** What you will do **
What you give must be exactly the lines of the material from the first through the line that contains "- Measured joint", inclusive, and no others.

= = = = = = =

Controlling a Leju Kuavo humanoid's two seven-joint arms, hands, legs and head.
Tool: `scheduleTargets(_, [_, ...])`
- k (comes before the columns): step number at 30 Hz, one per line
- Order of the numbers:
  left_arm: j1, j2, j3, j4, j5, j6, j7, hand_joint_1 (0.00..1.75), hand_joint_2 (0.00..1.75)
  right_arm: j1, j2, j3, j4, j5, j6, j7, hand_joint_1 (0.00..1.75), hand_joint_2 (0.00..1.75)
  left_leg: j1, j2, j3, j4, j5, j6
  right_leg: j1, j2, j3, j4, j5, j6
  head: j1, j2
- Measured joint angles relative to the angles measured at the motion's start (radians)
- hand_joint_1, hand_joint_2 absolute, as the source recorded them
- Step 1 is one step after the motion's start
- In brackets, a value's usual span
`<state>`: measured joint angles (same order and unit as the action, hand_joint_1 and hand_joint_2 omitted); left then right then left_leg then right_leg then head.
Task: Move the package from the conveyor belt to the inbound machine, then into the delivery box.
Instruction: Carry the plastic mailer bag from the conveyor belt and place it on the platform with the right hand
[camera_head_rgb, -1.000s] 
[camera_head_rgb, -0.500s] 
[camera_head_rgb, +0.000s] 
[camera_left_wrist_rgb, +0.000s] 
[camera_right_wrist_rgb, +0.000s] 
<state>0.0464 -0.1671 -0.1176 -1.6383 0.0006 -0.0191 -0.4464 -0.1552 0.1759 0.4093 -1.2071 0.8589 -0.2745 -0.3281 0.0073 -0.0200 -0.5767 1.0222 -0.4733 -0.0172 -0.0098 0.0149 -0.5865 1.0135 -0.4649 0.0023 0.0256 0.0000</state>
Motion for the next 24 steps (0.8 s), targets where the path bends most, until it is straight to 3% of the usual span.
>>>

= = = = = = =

** Task response **
Controlling a Leju Kuavo humanoid's two seven-joint arms, hands, legs and head.
Tool: `scheduleTargets(_, [_, ...])`
- k (comes before the columns): step number at 30 Hz, one per line
- Order of the numbers:
  left_arm: j1, j2, j3, j4, j5, j6, j7, hand_joint_1 (0.00..1.75), hand_joint_2 (0.00..1.75)
  right_arm: j1, j2, j3, j4, j5, j6, j7, hand_joint_1 (0.00..1.75), hand_joint_2 (0.00..1.75)
  left_leg: j1, j2, j3, j4, j5, j6
  right_leg: j1, j2, j3, j4, j5, j6
  head: j1, j2
- Measured joint angles relative to the angles measured at the motion's start (radians)

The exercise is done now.